**Goal of the exercise**
Restate word for word the lines that begin the listing and end with the line holding "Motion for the".

== Segment start ==

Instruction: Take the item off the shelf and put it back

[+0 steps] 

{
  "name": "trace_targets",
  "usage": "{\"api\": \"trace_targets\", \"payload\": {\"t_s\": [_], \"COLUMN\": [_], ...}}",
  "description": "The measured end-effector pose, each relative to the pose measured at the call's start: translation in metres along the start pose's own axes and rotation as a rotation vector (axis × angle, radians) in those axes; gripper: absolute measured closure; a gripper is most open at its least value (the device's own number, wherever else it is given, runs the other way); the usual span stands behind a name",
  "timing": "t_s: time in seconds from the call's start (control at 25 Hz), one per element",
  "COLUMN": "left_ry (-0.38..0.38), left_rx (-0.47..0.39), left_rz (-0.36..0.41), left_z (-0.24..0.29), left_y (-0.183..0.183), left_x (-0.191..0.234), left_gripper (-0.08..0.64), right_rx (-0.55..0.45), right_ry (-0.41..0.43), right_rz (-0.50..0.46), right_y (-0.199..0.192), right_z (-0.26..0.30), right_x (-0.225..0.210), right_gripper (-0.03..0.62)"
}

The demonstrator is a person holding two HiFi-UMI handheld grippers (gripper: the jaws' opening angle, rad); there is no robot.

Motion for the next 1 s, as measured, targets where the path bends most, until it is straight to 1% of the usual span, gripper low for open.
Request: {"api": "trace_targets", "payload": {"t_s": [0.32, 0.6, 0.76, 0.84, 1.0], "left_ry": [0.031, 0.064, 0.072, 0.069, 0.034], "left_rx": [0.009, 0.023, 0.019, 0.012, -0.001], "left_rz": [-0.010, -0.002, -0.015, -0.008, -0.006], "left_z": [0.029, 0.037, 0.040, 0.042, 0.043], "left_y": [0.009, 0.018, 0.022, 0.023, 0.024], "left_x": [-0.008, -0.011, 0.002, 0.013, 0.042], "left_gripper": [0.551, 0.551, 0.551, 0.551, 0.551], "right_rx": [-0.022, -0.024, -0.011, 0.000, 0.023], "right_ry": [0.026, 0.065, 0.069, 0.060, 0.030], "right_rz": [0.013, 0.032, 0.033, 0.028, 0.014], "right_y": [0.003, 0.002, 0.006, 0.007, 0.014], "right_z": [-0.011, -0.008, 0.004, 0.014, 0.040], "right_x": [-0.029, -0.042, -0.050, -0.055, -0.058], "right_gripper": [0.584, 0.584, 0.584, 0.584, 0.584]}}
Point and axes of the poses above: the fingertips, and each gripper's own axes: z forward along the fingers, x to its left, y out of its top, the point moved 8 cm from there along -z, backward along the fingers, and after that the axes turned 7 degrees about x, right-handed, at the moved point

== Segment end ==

**Response to the exercise**
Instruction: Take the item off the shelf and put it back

[+0 steps] 

{
  "name": "trace_targets",
  "usage": "{\"api\": \"trace_targets\", \"payload\": {\"t_s\": [_], \"COLUMN\": [_], ...}}",
  "description": "The measured end-effector pose, each relative to the pose measured at the call's start: translation in metres along the start pose's own axes and rotation as a rotation vector (axis × angle, radians) in those axes; gripper: absolute measured closure; a gripper is most open at its least value (the device's own number, wherever else it is given, runs the other way); the usual span stands behind a name",
  "timing": "t_s: time in seconds from the call's start (control at 25 Hz), one per element",
  "COLUMN": "left_ry (-0.38..0.38), left_rx (-0.47..0.39), left_rz (-0.36..0.41), left_z (-0.24..0.29), left_y (-0.183..0.183), left_x (-0.191..0.234), left_gripper (-0.08..0.64), right_rx (-0.55..0.45), right_ry (-0.41..0.43), right_rz (-0.50..0.46), right_y (-0.199..0.192), right_z (-0.26..0.30), right_x (-0.225..0.210), right_gripper (-0.03..0.62)"
}

The demonstrator is a person holding two HiFi-UMI handheld grippers (gripper: the jaws' opening angle, rad); there is no robot.

Motion for the next 1 s, as measured, targets where the path bends most, until it is straight to 1% of the usual span, gripper low for open.

The output requires nothing else.